Records excerpted from a collection:
──────────

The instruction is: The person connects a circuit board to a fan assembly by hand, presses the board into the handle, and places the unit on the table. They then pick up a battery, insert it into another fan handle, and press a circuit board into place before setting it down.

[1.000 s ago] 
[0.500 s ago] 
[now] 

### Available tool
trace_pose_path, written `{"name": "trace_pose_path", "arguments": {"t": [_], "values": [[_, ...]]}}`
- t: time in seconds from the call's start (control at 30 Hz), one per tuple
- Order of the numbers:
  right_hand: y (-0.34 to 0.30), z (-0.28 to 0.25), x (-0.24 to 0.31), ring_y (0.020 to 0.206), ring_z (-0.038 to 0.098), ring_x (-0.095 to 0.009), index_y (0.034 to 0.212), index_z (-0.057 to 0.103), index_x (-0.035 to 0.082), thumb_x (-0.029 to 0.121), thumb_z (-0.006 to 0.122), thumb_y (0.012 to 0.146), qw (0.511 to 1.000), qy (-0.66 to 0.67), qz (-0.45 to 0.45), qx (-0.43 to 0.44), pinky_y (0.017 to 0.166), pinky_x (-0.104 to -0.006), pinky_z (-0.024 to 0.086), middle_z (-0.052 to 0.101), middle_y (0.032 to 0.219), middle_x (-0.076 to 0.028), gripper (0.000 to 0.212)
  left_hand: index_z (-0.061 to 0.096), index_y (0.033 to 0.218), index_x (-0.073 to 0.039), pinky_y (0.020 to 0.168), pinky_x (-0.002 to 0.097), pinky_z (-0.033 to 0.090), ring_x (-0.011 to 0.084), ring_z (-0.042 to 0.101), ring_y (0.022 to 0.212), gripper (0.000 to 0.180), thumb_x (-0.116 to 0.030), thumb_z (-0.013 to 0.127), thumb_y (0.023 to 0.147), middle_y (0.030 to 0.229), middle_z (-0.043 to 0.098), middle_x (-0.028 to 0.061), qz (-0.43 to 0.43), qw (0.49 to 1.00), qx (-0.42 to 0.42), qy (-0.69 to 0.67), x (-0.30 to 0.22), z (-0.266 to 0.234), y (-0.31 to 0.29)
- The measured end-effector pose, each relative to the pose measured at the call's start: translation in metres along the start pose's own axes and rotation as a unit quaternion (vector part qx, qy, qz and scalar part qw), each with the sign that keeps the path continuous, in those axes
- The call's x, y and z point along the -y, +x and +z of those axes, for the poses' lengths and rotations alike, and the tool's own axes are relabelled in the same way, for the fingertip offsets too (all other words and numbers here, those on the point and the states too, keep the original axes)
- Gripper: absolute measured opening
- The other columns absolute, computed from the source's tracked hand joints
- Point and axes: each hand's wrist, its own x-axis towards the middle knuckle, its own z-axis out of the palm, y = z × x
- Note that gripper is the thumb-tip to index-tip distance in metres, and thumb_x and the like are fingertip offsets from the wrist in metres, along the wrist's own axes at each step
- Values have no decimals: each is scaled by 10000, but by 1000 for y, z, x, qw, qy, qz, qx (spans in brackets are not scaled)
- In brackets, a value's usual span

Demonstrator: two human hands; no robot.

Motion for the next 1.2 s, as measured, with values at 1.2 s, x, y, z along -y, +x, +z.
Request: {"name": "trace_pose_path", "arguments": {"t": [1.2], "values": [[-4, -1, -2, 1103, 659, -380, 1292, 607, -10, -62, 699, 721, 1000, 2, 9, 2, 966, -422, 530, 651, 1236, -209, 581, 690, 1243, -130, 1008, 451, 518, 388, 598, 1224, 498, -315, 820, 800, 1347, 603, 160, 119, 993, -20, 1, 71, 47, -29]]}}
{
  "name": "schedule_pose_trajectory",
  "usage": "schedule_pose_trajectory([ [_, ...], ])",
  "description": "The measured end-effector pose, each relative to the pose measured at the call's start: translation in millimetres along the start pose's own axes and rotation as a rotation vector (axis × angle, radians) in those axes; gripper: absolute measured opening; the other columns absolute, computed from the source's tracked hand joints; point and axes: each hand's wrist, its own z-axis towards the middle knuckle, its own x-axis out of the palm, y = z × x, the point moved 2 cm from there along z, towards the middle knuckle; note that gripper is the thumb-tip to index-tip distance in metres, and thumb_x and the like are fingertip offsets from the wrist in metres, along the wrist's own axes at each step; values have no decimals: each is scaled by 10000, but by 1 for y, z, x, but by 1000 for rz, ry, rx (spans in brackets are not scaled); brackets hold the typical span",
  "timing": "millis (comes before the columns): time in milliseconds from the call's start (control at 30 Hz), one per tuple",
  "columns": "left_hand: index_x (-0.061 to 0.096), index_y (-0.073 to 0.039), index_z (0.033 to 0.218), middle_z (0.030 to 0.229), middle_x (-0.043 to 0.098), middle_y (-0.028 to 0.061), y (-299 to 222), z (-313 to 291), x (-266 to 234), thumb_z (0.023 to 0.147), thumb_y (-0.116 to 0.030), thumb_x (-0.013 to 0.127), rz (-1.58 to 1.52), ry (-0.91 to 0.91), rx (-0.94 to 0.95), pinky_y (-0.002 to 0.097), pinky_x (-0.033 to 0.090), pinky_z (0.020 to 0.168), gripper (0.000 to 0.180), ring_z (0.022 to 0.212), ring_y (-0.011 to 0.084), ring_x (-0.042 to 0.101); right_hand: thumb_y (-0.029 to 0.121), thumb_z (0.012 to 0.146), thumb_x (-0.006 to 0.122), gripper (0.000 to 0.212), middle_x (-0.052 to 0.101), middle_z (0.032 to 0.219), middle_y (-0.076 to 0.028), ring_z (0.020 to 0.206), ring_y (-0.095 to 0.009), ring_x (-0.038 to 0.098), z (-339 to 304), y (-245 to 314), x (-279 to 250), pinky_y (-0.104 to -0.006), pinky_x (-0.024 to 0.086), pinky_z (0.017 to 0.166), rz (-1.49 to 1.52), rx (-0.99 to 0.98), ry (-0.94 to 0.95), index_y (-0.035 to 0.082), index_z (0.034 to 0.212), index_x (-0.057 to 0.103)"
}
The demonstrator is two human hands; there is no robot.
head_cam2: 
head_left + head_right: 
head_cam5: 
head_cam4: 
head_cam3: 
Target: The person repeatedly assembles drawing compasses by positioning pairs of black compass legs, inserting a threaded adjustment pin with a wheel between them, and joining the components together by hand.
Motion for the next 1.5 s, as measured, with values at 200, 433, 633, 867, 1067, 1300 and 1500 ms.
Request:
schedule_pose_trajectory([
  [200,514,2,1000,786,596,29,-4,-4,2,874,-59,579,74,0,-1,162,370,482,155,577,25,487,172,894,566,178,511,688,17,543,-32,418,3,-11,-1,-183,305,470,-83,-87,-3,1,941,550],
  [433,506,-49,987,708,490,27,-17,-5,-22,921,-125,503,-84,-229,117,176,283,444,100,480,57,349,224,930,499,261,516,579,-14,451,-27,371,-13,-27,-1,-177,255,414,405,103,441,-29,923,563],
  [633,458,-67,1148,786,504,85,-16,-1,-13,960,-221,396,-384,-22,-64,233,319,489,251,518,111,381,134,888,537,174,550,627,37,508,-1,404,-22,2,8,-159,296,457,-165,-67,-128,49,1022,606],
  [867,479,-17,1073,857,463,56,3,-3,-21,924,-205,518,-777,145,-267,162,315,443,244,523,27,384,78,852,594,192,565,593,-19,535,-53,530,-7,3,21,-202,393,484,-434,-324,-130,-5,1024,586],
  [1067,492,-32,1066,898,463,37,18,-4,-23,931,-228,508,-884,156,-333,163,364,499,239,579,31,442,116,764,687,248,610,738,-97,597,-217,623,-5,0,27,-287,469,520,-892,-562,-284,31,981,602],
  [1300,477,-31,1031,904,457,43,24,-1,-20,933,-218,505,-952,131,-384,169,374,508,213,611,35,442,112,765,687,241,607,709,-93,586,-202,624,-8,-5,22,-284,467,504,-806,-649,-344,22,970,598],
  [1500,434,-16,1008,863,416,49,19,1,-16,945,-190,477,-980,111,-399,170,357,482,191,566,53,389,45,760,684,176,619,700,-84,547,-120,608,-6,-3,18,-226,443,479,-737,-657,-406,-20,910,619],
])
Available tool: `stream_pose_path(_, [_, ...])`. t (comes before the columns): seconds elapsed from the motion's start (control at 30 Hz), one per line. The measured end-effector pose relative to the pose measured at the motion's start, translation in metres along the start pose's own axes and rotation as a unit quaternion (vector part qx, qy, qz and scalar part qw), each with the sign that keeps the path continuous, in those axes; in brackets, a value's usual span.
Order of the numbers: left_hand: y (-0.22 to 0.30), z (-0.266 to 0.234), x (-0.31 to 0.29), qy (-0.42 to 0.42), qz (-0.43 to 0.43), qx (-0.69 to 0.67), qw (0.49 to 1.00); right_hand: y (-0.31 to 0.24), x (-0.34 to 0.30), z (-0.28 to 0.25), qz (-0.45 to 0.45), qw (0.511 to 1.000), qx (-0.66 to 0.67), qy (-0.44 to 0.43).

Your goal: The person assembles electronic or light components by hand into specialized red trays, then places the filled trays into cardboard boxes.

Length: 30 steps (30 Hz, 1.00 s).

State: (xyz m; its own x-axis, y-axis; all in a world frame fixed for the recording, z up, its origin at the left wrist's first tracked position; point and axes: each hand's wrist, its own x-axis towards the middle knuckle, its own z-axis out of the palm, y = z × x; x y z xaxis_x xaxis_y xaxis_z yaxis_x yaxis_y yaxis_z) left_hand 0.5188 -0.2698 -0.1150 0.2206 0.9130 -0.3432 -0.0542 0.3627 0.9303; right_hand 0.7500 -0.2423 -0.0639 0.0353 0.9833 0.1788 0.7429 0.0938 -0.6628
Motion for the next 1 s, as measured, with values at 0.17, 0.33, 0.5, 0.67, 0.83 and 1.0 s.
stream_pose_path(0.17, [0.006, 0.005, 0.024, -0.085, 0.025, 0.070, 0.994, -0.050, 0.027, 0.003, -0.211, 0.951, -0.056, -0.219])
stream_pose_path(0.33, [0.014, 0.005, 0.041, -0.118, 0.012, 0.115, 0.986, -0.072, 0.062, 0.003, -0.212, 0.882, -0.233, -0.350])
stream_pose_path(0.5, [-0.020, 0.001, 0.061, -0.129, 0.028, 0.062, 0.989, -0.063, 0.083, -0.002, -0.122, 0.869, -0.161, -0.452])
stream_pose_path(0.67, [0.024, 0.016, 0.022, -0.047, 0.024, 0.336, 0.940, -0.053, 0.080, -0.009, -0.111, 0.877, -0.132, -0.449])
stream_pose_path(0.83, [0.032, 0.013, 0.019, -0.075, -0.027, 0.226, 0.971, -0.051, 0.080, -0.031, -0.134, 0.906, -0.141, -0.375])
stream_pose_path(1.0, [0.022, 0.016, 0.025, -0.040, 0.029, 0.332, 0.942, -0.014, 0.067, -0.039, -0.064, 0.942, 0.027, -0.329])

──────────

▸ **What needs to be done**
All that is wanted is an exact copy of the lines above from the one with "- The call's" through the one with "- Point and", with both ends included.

▸ **Solution for this problem**
- The call's x, y and z point along the -y, +x and +z of those axes, for the poses' lengths and rotations alike, and the tool's own axes are relabelled in the same way, for the fingertip offsets too (all other words and numbers here, those on the point and the states too, keep the original axes)
- Gripper: absolute measured opening
- The other columns absolute, computed from the source's tracked hand joints
- Point and axes: each hand's wrist, its own x-axis towards the middle knuckle, its own z-axis out of the palm, y = z × x

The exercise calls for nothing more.